## Requirement
Starting with the line that has "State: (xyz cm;" in the records below and stopping after the line that has "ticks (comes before", output every line exactly and nothing else; skip pictures.

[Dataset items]

+===+

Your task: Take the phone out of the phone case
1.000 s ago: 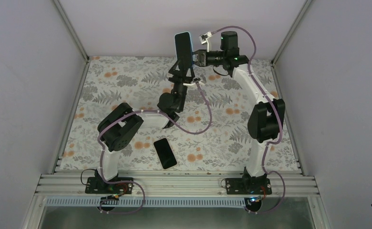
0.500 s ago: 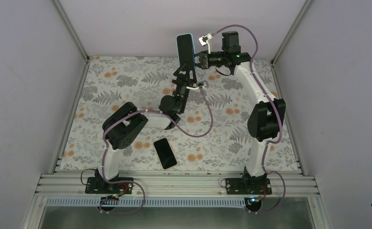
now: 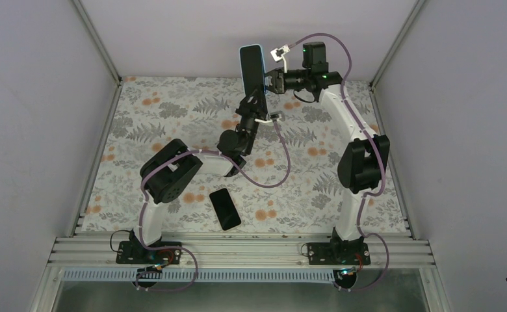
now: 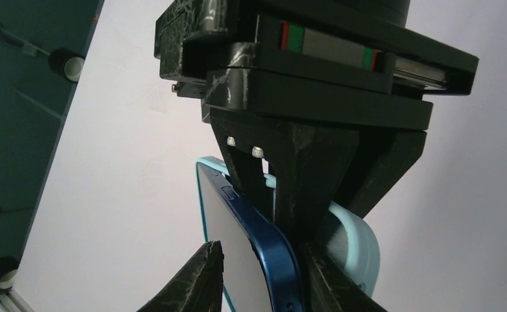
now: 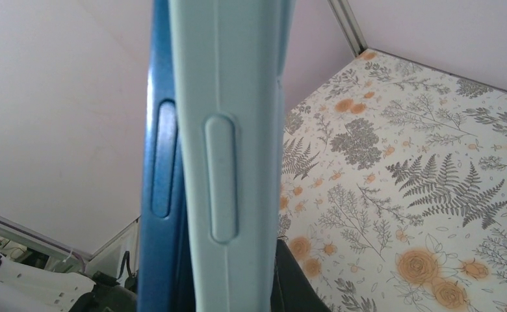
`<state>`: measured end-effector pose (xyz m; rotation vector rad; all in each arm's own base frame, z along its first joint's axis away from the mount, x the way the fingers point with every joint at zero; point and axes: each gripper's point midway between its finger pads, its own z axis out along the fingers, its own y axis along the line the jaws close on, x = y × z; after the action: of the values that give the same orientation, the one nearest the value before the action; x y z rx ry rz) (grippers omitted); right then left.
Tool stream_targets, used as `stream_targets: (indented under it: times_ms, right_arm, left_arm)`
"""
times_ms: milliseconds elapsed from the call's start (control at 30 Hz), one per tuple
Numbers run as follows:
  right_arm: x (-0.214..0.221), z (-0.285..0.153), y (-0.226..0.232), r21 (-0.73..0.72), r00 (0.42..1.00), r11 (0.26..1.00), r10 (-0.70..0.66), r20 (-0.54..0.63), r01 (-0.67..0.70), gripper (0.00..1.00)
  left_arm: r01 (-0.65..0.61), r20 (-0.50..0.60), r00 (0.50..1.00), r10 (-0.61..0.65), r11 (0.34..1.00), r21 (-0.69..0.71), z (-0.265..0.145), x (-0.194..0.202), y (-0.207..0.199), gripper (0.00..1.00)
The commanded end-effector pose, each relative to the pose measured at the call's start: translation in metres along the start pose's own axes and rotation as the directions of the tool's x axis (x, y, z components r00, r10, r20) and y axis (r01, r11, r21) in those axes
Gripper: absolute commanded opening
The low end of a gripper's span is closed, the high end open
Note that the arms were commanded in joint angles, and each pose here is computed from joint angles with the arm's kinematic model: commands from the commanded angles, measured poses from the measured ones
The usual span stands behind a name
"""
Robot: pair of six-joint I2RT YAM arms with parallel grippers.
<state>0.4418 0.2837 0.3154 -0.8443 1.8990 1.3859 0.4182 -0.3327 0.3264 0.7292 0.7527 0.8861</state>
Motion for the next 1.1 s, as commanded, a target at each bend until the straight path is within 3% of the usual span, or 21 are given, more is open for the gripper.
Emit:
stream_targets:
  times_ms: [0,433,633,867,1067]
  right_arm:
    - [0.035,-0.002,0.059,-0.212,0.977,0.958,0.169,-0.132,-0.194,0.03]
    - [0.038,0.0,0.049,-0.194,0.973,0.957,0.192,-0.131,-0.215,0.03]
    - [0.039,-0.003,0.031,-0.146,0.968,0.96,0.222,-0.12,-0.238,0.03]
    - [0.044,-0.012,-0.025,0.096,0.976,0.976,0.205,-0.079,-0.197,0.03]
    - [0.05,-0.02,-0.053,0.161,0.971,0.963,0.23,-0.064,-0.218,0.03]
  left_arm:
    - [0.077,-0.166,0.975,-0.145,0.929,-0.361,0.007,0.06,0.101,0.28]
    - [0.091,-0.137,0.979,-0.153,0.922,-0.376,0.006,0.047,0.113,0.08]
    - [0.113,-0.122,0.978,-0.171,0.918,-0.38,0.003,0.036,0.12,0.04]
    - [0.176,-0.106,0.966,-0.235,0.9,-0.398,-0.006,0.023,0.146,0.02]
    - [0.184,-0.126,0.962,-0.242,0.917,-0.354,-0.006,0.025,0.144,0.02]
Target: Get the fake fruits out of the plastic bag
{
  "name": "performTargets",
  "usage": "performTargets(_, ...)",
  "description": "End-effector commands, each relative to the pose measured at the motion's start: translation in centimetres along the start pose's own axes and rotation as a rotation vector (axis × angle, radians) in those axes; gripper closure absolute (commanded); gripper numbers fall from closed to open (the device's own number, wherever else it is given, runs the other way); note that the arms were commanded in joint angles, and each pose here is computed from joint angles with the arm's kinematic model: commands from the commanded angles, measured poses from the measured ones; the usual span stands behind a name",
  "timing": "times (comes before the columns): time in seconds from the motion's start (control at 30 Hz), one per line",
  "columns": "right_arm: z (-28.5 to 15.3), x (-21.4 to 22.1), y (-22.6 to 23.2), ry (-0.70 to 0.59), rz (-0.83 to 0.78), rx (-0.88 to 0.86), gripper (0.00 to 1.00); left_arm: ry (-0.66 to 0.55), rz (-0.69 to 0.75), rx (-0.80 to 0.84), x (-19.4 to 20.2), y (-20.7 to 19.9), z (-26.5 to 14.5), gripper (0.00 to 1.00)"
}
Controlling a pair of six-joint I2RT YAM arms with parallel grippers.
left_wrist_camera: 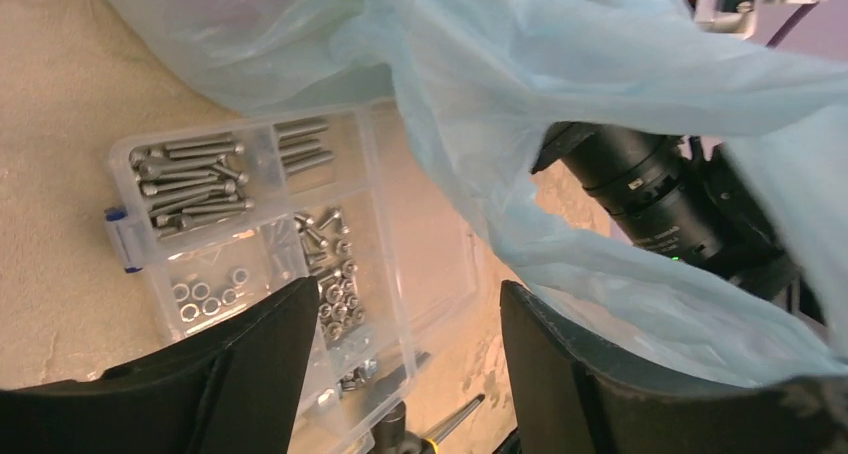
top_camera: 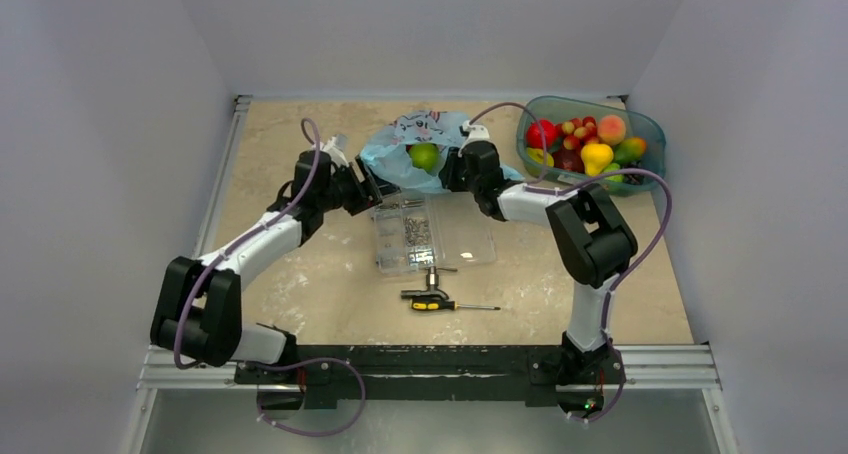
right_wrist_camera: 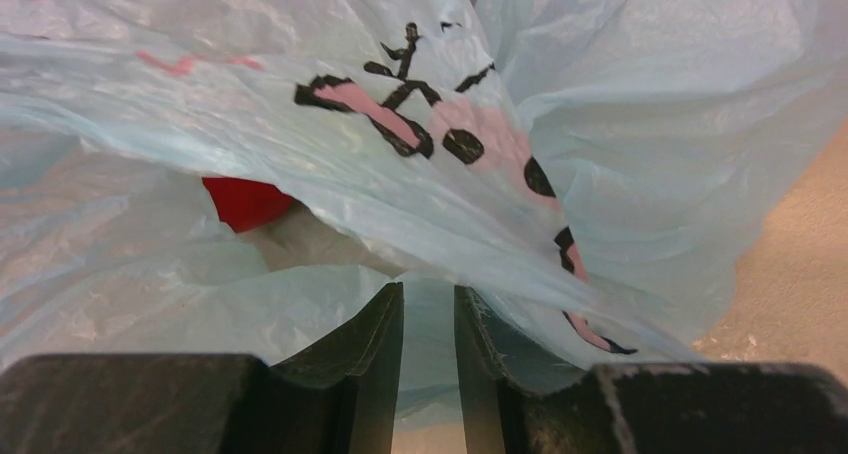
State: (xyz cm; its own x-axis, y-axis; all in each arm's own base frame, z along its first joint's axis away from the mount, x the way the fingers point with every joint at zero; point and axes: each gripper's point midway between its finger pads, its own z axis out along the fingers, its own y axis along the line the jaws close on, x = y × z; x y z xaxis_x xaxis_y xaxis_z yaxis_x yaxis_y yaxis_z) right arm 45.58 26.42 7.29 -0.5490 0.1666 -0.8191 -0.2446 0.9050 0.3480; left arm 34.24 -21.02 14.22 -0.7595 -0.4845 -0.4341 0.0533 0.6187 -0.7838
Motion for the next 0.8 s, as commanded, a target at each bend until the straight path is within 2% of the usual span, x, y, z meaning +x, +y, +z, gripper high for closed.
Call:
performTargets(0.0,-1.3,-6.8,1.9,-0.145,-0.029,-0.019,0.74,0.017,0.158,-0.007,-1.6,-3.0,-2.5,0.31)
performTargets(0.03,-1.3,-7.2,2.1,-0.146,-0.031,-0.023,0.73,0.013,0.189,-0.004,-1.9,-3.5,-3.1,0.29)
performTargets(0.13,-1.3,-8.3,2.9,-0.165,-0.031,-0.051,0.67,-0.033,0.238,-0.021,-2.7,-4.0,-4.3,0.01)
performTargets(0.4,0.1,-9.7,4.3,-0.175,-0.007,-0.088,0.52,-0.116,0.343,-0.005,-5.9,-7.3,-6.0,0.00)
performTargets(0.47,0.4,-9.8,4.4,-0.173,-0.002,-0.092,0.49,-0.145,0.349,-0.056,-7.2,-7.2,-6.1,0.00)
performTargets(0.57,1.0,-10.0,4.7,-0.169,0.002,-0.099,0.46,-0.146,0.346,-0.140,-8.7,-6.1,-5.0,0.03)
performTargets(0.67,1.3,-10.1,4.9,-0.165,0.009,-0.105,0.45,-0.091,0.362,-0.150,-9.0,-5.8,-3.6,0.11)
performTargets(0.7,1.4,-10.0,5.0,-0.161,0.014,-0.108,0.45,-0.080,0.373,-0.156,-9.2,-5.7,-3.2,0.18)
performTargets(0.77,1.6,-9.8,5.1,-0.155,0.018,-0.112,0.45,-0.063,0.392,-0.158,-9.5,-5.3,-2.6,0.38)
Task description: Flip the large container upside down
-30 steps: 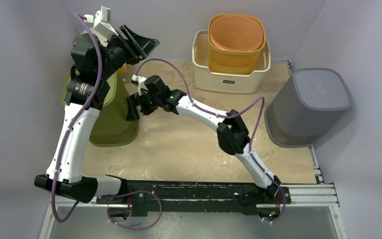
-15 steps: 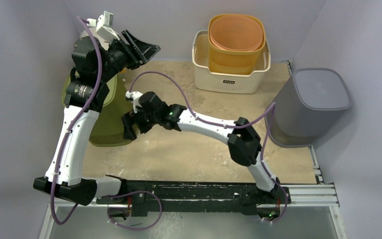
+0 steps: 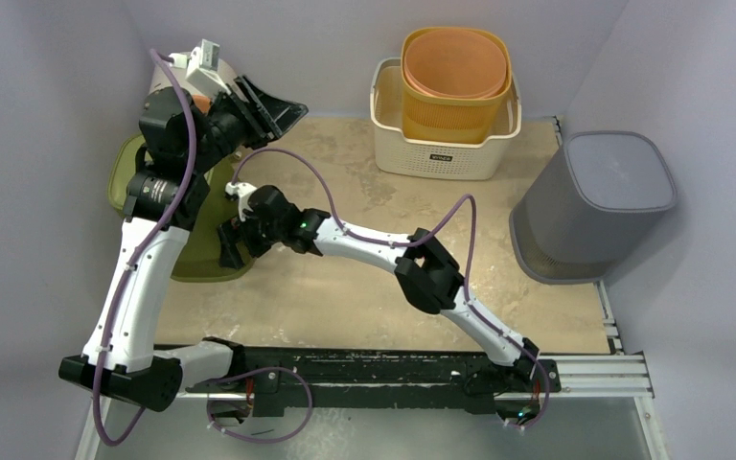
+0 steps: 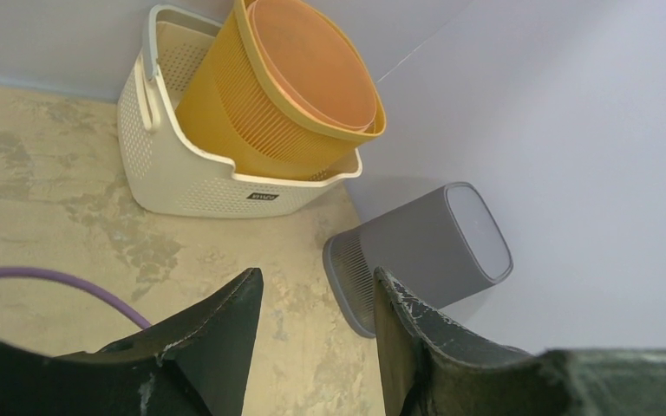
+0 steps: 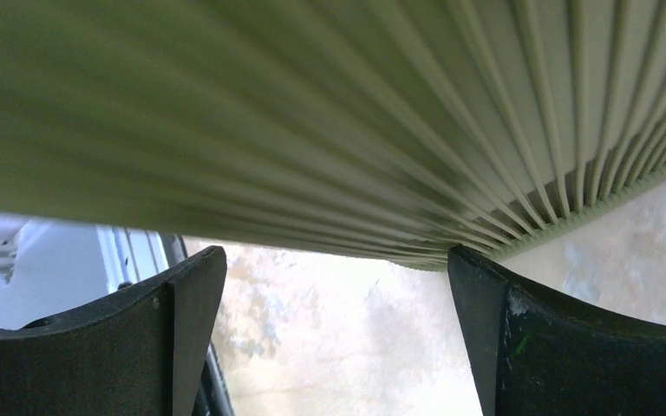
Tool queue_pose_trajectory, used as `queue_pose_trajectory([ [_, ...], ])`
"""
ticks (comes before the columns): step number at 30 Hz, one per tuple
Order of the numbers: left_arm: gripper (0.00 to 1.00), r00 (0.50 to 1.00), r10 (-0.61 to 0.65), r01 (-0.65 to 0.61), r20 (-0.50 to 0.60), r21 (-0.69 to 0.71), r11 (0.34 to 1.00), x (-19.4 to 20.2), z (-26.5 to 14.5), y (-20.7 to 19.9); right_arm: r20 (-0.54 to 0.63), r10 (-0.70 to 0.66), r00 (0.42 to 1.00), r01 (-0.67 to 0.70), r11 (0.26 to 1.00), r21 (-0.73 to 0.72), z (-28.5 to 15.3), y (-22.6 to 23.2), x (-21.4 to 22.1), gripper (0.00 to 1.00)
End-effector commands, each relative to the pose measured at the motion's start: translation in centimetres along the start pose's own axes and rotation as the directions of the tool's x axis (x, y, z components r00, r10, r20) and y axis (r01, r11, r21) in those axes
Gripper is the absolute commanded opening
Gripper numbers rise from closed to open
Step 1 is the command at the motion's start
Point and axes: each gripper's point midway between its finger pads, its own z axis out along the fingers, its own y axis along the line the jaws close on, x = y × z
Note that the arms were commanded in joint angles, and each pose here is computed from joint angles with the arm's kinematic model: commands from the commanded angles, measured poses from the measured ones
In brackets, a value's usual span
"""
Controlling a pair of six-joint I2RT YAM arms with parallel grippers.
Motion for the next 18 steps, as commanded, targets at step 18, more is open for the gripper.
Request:
queue_pose_trajectory([
  [18, 0.44, 0.986, 0.011, -0.071, -0.166, -0.36, 0.93, 9.0, -1.7, 12.3, 0.123, 0.121, 0.985, -0.163, 0.885, 0.436, -17.0, -7.6, 2.0, 1.0],
])
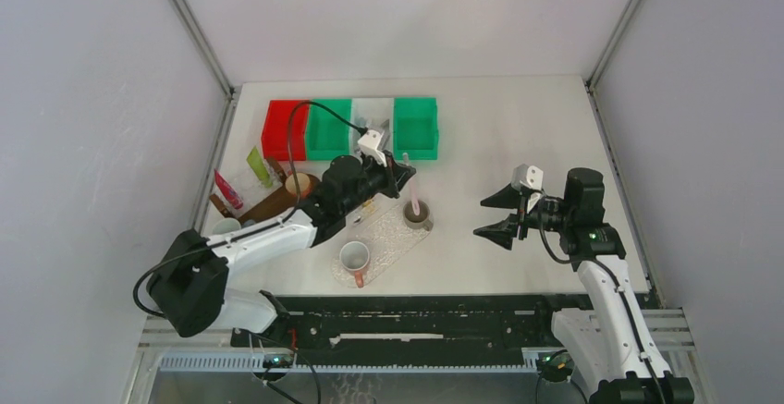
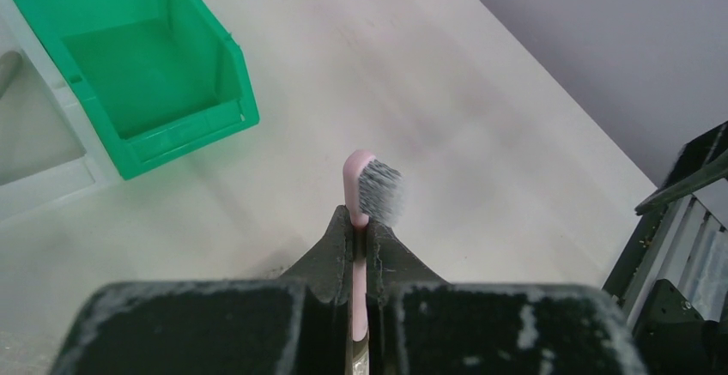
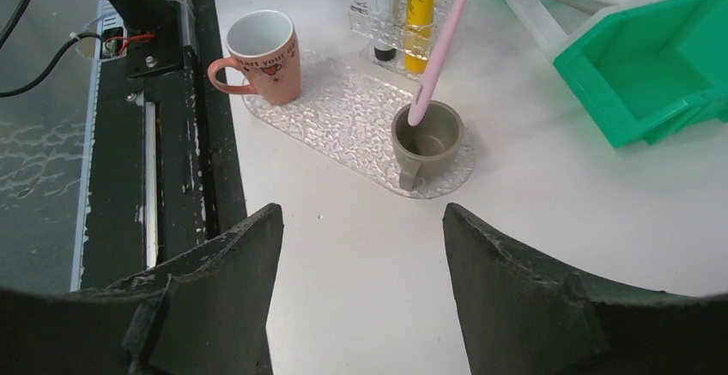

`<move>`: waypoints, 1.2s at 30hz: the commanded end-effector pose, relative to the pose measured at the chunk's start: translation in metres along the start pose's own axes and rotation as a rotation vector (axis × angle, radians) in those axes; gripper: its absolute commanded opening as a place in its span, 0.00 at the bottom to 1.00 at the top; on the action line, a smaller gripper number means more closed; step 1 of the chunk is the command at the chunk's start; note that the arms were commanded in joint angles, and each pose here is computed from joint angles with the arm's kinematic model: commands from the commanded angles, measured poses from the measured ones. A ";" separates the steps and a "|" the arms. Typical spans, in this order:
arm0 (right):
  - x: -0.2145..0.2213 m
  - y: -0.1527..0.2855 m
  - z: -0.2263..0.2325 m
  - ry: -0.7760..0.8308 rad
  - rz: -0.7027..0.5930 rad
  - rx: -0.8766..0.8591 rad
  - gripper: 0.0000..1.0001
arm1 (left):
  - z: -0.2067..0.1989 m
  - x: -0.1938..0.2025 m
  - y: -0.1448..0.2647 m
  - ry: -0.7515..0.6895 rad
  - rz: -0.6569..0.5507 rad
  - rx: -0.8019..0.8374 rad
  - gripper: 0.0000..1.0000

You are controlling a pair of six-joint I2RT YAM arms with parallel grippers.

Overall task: Prepare toiletry sets of a toothbrush and toothpaste on the tray
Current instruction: Place the toothbrush in the cup.

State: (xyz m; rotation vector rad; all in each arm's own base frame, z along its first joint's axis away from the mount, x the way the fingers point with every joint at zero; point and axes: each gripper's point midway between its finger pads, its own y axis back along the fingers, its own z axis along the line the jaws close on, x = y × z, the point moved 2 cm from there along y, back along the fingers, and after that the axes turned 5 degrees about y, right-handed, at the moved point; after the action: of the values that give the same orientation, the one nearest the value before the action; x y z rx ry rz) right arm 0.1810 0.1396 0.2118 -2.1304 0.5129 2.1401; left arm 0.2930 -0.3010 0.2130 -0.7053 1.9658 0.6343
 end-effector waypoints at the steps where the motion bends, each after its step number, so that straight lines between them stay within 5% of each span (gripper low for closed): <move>1: -0.004 0.000 0.000 0.047 -0.005 -0.004 0.77 | -0.010 -0.027 -0.010 -0.012 -0.062 0.030 0.00; 18: -0.003 -0.001 0.001 0.049 -0.002 -0.010 0.77 | 0.007 0.011 -0.035 -0.080 0.056 0.016 0.01; 36: -0.002 -0.001 0.001 0.047 -0.001 -0.010 0.77 | 0.013 0.026 -0.037 -0.107 0.124 0.007 0.16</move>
State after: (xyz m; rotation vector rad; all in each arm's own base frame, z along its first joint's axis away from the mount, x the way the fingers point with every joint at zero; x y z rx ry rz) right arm 0.1821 0.1393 0.2097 -2.1552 0.5317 2.1212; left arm 0.3051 -0.3150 0.1486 -0.5183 1.9687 0.7945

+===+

## Final answer
State: (xyz cm; its own x-axis, y-axis; all in each arm's own base frame, z along its first joint's axis away from the mount, x the way the fingers point with every joint at zero; point and axes: each gripper's point midway between its finger pads, its own z axis out along the fingers, its own y axis along the line the jaws close on, x = y × z; x y z xaxis_x xaxis_y xaxis_z yaxis_x yaxis_y yaxis_z) right arm 45.58 26.42 7.29 -0.5490 0.1666 -0.8191 -0.2446 0.9050 0.3480; left arm 34.24 -21.02 14.22 -0.7595 -0.4845 -0.4341 0.0533 0.6187 -0.7838
Motion for the next 0.8 s, as commanded, a target at each bend until the straight path is within 2% of the usual span, x, y, z meaning +x, +y, +z, gripper high for closed.
Call:
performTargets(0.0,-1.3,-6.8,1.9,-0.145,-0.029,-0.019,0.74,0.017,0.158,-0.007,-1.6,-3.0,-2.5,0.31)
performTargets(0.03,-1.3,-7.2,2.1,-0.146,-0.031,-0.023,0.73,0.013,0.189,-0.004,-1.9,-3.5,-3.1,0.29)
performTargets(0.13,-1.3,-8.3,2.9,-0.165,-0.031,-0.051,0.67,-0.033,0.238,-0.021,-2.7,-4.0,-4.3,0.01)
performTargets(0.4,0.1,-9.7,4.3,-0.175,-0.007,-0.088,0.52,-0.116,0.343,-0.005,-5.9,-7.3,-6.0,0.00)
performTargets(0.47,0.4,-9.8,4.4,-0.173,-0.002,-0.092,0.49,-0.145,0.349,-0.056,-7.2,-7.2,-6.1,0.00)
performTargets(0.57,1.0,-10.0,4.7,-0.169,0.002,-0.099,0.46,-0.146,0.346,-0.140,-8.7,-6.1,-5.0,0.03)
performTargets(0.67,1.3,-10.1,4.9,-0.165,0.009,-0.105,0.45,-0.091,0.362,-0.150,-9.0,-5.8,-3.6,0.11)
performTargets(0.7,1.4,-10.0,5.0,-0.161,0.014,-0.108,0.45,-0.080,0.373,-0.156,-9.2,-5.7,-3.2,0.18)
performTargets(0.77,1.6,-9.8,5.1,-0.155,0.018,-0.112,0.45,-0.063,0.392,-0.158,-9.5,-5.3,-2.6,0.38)
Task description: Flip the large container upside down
-30 steps: 
-15 steps: 
+0 steps: 
+0 steps: 
+0 steps: 
Tool queue_pose_trajectory, used as `queue_pose_trajectory([ [_, ...], ])`
"""
ticks (comes before the columns): step number at 30 Hz, one per tuple

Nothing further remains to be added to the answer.